Ante la cara de asombro de la joven, Aldave siguió:

—Una cosa es que la cocinera sea una mujer seria, reservada…, y otra es su hermetismo. Ni siquiera el ser español ha servido para que se abriera algo a mí. Por ejemplo, no ha querido ni hacer mención de su vida pasada, de cómo ha llegado hasta aquí.

—Las monjas no tenemos pasado antes de nuestros votos, doctor. No lo olvide, no quiera meternos en el mismo saco de los demás mortales; en ese aspecto no.

—¡Eso son absurdas estupideces! Además, no se trata de que me cuente su vida, sino de la forma en que te mira cuando intentas llegar a…, no sé, a una relación normal entre personas.

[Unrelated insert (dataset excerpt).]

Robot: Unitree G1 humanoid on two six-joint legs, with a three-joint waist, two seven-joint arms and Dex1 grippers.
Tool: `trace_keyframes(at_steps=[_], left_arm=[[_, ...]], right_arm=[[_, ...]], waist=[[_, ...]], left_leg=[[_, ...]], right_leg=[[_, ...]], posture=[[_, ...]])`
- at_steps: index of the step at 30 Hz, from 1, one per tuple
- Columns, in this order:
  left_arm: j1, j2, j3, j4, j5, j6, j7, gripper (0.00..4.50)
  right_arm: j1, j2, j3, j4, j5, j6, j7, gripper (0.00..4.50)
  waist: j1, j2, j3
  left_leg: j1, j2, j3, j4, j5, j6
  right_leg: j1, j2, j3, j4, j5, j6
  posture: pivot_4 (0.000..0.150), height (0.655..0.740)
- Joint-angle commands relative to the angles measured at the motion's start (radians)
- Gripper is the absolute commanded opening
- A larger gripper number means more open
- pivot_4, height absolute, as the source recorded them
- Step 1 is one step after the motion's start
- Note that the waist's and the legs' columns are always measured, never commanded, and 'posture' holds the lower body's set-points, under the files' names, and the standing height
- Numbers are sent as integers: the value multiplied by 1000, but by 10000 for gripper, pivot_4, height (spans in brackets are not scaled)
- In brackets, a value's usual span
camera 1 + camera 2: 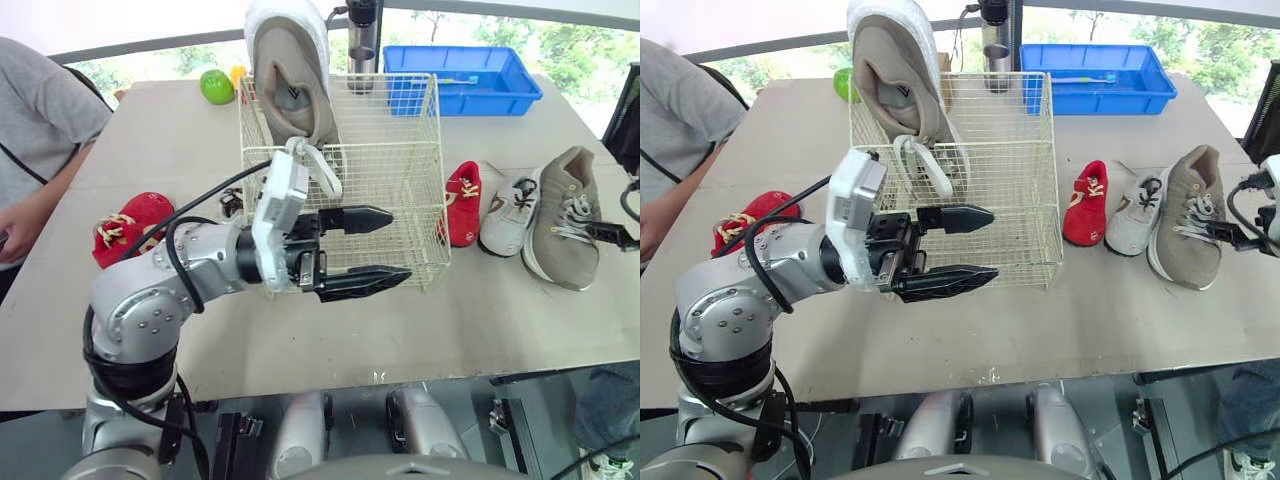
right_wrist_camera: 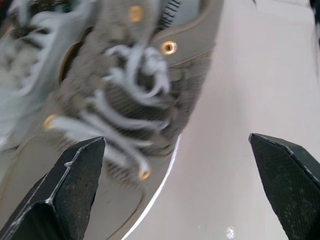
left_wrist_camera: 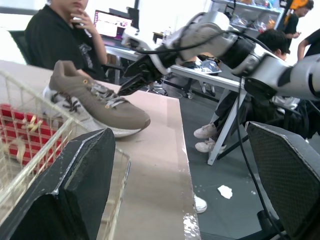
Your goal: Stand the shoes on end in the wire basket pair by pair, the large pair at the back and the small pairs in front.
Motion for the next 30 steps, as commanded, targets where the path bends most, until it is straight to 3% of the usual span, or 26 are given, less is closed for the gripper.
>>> trace_keyframes(at_steps=[1, 4, 6, 10, 15, 21, 30], left_arm=[[-27, -7, -31, 0, 49, -67, -17, 45000], [-36, -2, -48, 6, 84, -102, -33, 45000], [-44, 8, -59, 6, 113, -129, -53, 45000], [-43, 27, -62, 1, 128, -150, -78, 45000], [-37, 56, -69, 9, 160, -176, -112, 45000], [-28, 58, -102, 20, 188, -207, -165, 45000], [-20, 42, -114, 77, 201, -237, -219, 45000]], right_arm=[[-114, 38, 87, 181, -121, -72, 55, 44709], [-225, 98, 185, 354, -230, -155, 102, 44709], [-291, 149, 222, 490, -278, -180, 138, 39589], [-357, 181, 246, 625, -354, -226, 183, 22355], [-351, 178, 213, 631, -376, -220, 233, 255], [-230, 148, 70, 462, -336, -167, 218, 255], [-33, 210, -447, -97, -173, -93, 51, 255]], waist=[[3, 0, 0], [4, 0, 0], [1, 0, 0], [2, 0, 0], [6, 0, 0], [9, 0, 0], [3, 5, 2]], left_leg=[[0, 0, 0, 0, 0, 0], [-2, 0, 0, 0, 0, 0], [-3, 0, 0, 0, 0, 0], [-3, 0, 0, 0, 0, 0], [-3, -1, 0, 1, 0, 0], [-3, -1, -2, 0, 0, 0], [-4, -1, -2, -1, 0, 0]], right_leg=[[0, 0, 0, 0, 0, 0], [-1, 0, 0, 0, 0, 0], [-3, 0, 0, -1, 0, 0], [-2, 0, 1, -1, 0, 0], [-1, 0, 1, -1, 0, 0], [-1, 0, -1, -1, 0, 0], [-3, 0, 0, 0, 0, 1]], posture=[[1500, 7400], [1500, 7400], [1500, 7400], [1500, 7400], [1500, 7400], [1500, 7400], [1500, 7400]])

—Haga lo que quiera, pero la hermana Concepción es una buena cristiana y no es ni una mentirosa ni mucho menos alguien con predisposición al mal ajeno. Además, monjas o no monjas, ¿quién no oculta algo de su vida? —repuso muy seria—. ¿Usted?

Galo calló.

A lo largo del día, mientras trabajaban, como siempre, con los enfermos, hubo entre ellos una ligera tirantez a raíz de la conversación sobre la cocinera. Como ninguno de los dos conocía el rencor y sentían verdadera simpatía mutua, al final de la jornada, sin que Galo le volviera a mencionar nada, la misma hermana Anne-Marie le propuso dos opciones para pasar la noche en el sanatorio: dormir en el ala de los internos varones, en una de las habitaciones vacías (allí seguro que lo veían los vigilantes y ayudantes de guardia), o bien prepararle como cama la dura camilla de exploración de la sala de consulta, situada en la zona de despachos, libre de «visitantes» nocturnos. Aldave escogió la segunda opción.